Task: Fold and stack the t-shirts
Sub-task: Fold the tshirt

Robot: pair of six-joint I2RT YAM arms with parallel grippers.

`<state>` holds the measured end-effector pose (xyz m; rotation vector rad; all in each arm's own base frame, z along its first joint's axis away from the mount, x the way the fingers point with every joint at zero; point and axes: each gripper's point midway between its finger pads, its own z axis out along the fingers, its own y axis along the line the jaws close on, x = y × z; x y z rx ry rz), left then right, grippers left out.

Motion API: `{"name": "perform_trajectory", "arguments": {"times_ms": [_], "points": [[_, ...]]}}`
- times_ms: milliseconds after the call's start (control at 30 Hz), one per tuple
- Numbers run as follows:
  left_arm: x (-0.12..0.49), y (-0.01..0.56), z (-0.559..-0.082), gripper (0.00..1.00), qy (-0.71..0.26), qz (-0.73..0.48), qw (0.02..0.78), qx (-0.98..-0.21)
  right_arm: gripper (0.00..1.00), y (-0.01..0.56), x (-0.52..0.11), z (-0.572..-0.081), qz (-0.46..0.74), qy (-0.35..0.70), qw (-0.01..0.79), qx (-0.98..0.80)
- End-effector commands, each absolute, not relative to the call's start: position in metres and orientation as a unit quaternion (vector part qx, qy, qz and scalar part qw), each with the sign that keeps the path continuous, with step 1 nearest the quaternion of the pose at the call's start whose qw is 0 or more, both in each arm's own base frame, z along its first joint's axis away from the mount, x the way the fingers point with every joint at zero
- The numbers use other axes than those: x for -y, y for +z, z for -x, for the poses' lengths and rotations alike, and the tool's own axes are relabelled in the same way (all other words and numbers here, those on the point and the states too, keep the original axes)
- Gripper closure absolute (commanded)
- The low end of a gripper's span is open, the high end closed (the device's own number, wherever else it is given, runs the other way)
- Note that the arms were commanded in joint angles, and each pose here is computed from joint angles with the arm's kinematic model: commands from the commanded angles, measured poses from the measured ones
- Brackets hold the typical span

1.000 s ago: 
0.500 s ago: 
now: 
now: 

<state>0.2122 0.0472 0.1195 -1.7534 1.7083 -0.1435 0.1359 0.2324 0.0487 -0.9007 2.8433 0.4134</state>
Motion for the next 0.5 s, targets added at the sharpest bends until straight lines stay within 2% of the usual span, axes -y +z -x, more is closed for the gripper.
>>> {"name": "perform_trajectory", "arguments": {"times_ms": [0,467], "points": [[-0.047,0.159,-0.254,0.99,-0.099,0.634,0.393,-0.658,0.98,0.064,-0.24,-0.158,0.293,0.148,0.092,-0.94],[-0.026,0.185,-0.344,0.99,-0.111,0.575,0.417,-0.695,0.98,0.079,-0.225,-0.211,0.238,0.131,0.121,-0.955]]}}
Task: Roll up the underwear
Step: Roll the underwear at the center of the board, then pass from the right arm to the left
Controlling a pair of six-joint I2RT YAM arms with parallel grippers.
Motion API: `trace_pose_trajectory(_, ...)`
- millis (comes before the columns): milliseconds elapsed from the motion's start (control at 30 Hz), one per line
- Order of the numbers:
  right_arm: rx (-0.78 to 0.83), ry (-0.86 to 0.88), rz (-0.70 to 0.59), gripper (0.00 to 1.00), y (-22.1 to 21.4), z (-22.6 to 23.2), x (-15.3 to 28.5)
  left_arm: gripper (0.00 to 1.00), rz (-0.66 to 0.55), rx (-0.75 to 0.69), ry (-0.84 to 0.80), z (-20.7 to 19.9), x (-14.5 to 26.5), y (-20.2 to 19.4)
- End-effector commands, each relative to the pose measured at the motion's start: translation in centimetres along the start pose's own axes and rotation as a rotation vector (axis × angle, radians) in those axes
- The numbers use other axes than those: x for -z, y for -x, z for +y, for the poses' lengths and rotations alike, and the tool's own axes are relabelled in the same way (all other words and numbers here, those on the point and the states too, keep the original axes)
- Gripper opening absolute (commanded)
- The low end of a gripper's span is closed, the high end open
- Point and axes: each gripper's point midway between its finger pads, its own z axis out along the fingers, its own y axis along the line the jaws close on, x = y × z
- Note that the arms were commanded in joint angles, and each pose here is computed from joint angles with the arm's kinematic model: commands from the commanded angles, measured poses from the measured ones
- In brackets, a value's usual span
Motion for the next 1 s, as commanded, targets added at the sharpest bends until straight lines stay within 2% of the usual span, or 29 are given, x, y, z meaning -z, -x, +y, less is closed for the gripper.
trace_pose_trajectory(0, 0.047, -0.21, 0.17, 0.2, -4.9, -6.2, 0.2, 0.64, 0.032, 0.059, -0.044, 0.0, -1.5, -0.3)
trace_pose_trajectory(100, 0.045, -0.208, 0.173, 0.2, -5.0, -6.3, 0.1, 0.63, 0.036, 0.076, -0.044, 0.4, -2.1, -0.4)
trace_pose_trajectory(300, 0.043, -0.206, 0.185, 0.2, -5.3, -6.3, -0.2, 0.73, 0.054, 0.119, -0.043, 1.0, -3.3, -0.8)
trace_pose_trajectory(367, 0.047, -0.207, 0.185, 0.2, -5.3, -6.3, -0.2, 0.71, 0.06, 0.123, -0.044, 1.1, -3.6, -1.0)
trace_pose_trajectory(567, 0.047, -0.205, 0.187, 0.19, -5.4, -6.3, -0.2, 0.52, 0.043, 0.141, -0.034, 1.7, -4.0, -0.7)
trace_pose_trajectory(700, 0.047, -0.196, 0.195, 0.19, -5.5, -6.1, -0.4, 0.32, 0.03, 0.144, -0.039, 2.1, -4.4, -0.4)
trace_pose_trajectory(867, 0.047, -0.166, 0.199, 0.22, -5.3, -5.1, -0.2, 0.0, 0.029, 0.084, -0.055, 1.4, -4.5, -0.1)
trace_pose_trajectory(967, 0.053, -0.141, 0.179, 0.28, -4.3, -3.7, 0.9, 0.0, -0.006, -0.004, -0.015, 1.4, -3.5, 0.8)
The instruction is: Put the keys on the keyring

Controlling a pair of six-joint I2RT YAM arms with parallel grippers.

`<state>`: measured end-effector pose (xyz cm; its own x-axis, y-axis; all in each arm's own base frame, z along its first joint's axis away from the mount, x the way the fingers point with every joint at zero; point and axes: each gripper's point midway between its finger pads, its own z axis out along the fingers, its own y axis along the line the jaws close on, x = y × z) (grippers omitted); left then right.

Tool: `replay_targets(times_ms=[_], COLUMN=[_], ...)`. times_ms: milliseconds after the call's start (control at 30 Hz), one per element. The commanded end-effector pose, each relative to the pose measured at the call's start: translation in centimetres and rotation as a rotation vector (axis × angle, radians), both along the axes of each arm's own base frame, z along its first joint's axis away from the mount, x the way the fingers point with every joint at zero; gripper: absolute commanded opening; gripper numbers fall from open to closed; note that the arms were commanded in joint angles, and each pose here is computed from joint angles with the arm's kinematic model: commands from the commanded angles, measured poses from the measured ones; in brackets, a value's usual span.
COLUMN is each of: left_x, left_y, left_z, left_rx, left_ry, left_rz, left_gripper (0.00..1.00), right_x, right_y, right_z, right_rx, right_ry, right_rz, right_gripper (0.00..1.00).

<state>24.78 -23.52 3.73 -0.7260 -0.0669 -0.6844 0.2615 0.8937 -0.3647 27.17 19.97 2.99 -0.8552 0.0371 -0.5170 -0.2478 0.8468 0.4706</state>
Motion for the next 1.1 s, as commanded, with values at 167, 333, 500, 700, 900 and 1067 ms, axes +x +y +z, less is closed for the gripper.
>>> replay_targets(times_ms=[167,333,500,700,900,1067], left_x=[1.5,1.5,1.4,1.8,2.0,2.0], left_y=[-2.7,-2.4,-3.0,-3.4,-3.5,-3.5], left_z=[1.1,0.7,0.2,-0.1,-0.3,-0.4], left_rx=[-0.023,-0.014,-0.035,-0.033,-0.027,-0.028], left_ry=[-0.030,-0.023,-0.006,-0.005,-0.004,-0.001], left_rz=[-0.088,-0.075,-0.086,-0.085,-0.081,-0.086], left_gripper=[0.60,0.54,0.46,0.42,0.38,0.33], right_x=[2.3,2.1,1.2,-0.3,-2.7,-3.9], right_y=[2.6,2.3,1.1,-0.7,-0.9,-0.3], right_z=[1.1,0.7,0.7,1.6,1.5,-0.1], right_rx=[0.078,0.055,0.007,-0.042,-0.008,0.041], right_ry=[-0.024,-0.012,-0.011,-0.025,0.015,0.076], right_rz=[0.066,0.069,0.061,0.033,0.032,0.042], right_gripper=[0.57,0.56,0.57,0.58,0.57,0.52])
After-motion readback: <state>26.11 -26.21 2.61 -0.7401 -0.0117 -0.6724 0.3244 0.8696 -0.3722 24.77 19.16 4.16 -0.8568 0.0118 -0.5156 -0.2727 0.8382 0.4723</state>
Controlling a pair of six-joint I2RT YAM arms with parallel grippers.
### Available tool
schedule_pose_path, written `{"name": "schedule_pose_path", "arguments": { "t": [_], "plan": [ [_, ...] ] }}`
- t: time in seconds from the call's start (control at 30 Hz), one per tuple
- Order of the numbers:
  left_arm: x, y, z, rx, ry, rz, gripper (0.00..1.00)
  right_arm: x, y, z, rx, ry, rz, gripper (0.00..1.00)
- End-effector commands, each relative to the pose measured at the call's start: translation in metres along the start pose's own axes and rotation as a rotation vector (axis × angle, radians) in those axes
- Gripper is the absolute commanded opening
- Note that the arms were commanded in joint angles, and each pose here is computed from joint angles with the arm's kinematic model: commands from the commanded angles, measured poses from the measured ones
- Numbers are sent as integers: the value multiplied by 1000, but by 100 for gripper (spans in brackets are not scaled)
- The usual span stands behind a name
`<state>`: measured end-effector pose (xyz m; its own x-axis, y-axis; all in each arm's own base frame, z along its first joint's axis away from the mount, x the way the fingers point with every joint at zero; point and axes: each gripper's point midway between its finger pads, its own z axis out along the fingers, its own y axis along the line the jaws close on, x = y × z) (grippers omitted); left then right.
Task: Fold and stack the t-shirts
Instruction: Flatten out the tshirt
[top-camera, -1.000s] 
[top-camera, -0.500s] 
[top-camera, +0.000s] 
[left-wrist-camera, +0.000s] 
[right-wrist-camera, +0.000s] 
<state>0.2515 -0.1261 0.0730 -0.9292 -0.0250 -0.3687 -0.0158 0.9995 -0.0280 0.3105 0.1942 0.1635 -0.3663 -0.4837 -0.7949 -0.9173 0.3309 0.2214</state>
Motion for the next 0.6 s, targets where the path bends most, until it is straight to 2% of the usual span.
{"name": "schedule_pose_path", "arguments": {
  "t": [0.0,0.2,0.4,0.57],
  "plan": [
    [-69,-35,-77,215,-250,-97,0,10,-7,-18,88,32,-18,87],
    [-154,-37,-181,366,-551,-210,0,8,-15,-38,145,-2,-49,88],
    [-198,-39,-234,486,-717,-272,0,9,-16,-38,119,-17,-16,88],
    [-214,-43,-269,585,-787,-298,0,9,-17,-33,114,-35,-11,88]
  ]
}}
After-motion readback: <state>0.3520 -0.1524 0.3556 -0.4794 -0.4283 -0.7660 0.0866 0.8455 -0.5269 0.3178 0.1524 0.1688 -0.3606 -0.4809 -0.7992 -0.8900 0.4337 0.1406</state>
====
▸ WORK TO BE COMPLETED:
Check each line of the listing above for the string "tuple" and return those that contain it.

▸ ANSWER FOR THE TASK:
- times_ms: milliseconds after the call's start (control at 30 Hz), one per tuple
- t: time in seconds from the call's start (control at 30 Hz), one per tuple

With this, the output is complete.